Die Formulierung des Koalitionsvertrages stellt auch auf das Erfordernis von „Staatsferne“ ab. Vor diesem Hintergrund ist nicht nachvollziehbar, warum die Vertreter von Regierung und Parlament (deren Wahl/Bestellung bleibt offen) jederzeit eine Mehrheit haben und die übrigen Mitglieder des Stiftungsrates überstimmen können.

4.) Es braucht eine Regelung für die bisherigen Mitarbeitenden der UPD.

Unabhängig von der konkreten Ausgestaltung einer gesetzlichen Regelung sollte ein Betriebsübergang für die Mitarbeitenden des aktuellen Fördermittelnehmers vorgesehen werden. Die Versicherten von GKV und PKV haben mit ihren Beiträgen zu einem Aufbau der Kompetenzen der UPD gGmbH und ihrer Mitarbeitenden beigetragen. Diese Kompetenzen für eine Neuorganisation nicht nutzbar zu machen, wäre eine nicht zu begründende Ressourcenverschwendung. Darüber hinaus hat die Regierungskoalition eine soziale Verantwortung für die Mitarbeitenden.
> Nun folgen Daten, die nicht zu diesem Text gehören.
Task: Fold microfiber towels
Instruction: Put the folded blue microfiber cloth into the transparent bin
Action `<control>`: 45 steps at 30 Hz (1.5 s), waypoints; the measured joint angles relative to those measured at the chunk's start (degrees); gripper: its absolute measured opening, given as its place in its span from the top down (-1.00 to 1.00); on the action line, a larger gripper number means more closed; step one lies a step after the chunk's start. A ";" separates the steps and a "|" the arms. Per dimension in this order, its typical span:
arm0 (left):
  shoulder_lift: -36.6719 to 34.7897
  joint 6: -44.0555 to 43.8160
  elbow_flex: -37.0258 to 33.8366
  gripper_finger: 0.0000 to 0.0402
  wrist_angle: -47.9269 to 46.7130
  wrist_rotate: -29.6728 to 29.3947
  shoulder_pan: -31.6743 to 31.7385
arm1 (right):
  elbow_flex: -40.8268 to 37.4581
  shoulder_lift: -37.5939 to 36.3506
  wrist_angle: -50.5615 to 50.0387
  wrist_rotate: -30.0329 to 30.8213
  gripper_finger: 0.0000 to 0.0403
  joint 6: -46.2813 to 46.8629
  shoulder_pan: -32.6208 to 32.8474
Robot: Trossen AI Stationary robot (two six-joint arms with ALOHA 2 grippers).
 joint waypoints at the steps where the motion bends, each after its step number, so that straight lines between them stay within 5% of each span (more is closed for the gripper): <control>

Sollte ein Betriebsübergang auf Widerstände stoßen, muss bereits vor dem 1. Januar 2024 Klarheit über Strukturen und Inhalte der Beratungstätigkeit geschaffen werden. Hintergrund ist der geplante Start der Beratungstätigkeit der Stiftung zu diesem Zeitpunkt, der vor dem Hintergrund der Fristen der parlamentarischen Beratungen in Frage gestellt werden muss. Es bedarf eines ausreichenden zeitlichen Vorlaufs, um Mitarbeitende einzustellen und einen gelungenen Transfer von Know-how zu realisieren. Dies gilt insbesondere vor dem Hintergrund von § 65b Abs.2 S.1 SGB V, wonach der Stiftungszweck zuvorderst durch ein bundesweites und zentral organisiertes digitales und telefonisches Informations- und Beratungsangebot realisiert wird. Dieses sind nämlich die Kernkompetenzen der Mitarbeitenden des aktuellen Fördermittelgebers.

5.) Abschluss

Der PKV-Verband erachtet den vorliegenden Referentenentwurf nicht für geeignet, die im Koalitionsvertrag vereinbarten Ziele rechtssicher und sachgerecht umzusetzen. Er schließt sich der mehrheitlich in der öffentlichen Anhörung vor dem Ausschuss für Gesundheit des Deutschen Bundestags am 9. November 2022 geäußerten Auffassung an, dass die UPD als gesamtgesellschaftliche Aufgabe aus Steuermitteln zu finanzieren ist. Eine Verpflichtung der PKV zur Beteiligung an der Finanzierung ist verfassungsrechtlich nicht zulässig.